Ich bin Naki, ein neunzehneinhalbjähriger bretonischer Pie-Noire-Rind, das einen Partner für den Ruhestand sucht.
Ich bin der Letzte aus der ursprünglichen Gruppe von vier Rindern, die mein Chef im Frühjahr 2006 angeschafft hatte.
Unsere drei Freunde, meine und seine, wurden eingeschläfert: zwei davon im Winter 2025 – siehe dazu die Zeilen mit dem Titel „Der Abschied von Peeshoo und Peelish” in der Rubrik „Parcours” dieses Blogs – und mein Halbbruder und Zugkollege Naha Mitte Juli 2025.
Heute bin ich in Gefahr – nicht, weil mein Chef es so will, sondern weil ich meine Lebensfreude verliere und nicht weiß, wie ich gegen eine Einsamkeit ankämpfen soll, die ich zuvor noch nie erlebt habe.

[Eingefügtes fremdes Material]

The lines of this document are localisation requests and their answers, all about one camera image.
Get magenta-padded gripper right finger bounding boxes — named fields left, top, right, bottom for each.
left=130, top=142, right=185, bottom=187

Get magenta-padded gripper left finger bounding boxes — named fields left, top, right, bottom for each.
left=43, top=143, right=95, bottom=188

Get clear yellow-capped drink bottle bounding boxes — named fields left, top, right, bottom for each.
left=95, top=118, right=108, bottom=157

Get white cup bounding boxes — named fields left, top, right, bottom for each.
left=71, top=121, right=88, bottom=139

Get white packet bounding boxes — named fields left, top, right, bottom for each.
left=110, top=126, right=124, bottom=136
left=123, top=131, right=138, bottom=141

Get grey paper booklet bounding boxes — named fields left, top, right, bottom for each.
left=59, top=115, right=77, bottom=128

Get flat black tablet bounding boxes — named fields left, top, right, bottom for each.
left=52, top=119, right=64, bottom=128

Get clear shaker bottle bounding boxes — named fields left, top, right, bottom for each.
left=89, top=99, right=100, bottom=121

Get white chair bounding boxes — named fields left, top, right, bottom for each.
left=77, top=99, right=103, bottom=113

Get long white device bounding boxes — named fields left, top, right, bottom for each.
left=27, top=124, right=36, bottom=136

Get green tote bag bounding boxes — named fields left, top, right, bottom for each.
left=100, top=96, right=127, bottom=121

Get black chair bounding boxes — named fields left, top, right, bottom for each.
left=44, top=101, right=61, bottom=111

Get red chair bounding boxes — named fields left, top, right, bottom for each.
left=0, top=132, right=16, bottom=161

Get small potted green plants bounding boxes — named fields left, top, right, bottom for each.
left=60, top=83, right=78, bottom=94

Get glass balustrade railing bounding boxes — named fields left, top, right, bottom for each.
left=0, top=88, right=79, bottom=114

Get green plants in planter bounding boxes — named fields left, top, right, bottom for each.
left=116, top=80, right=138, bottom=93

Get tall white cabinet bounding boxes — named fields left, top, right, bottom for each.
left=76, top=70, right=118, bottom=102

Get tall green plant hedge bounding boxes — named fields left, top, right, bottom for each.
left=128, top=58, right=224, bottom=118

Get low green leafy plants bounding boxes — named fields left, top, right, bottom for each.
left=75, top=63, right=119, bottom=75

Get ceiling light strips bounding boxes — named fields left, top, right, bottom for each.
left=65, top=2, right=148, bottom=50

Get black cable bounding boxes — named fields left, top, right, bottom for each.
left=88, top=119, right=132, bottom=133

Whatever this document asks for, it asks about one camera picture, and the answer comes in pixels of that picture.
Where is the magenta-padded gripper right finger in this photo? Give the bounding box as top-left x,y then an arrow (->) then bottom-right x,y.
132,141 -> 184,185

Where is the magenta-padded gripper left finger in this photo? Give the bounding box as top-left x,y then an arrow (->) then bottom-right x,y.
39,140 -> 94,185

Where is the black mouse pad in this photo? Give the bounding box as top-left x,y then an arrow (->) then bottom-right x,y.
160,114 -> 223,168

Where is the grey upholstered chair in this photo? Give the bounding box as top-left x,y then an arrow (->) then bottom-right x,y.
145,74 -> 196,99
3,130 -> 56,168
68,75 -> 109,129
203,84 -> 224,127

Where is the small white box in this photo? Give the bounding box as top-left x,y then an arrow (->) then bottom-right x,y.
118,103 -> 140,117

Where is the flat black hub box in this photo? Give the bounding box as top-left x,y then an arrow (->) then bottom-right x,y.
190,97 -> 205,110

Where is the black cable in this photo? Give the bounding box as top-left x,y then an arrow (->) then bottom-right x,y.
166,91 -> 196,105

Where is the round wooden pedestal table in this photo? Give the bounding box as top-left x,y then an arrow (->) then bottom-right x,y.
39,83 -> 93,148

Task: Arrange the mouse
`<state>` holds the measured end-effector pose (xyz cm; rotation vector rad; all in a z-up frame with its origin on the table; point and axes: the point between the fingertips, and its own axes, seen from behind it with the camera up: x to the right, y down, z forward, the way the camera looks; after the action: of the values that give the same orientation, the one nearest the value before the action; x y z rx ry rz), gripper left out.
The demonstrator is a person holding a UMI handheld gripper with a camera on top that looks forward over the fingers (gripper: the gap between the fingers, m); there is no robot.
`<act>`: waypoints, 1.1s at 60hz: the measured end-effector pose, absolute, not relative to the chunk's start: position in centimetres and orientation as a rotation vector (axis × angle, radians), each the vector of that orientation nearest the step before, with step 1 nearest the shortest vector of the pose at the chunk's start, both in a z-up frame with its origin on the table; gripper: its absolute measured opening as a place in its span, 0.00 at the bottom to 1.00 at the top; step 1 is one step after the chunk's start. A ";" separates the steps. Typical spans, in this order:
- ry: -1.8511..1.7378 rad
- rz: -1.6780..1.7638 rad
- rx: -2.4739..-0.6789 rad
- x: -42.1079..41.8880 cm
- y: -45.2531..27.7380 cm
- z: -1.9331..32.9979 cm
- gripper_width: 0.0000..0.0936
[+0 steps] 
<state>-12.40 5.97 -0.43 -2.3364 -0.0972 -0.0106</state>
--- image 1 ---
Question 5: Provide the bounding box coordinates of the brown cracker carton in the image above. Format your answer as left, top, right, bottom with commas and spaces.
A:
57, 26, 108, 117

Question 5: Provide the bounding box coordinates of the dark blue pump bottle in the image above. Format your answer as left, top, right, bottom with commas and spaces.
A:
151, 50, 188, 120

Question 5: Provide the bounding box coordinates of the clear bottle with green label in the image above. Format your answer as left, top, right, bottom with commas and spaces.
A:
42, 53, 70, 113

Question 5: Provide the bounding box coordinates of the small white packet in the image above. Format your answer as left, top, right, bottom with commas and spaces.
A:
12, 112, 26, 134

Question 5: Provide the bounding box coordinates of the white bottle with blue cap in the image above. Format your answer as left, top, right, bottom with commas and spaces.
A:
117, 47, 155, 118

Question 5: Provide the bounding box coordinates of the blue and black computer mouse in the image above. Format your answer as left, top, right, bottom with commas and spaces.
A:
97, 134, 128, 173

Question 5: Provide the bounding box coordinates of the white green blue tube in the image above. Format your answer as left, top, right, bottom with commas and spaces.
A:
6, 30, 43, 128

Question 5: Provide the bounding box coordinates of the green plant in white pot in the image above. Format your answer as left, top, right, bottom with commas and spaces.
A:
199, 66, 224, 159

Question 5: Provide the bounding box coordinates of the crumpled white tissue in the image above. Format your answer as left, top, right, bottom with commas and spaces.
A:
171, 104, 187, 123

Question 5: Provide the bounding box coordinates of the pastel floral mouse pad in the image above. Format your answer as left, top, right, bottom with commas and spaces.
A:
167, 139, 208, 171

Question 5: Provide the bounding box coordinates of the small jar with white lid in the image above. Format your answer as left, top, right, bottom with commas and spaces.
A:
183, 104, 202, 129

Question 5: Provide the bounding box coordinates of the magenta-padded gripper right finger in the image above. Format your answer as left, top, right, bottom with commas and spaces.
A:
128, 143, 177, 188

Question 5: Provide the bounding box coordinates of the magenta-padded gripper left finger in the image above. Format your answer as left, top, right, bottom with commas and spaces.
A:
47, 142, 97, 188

Mein Chef und ich suchen also ein Rind, um wieder ein Team zu bilden. Nicht, um zu arbeiten – ich bin schließlich seit einigen Jahren im Ruhestand –, sondern um glückliche Tage mit Grasen, Wiederkäuen und Schlafen im Freien oder im warmen Stall zu verbringen. Kurz gesagt, wir suchen ein Rind, um ein Leben zu führen, das unserem Herdentrieb und unseren Kommunikationsmitteln entspricht.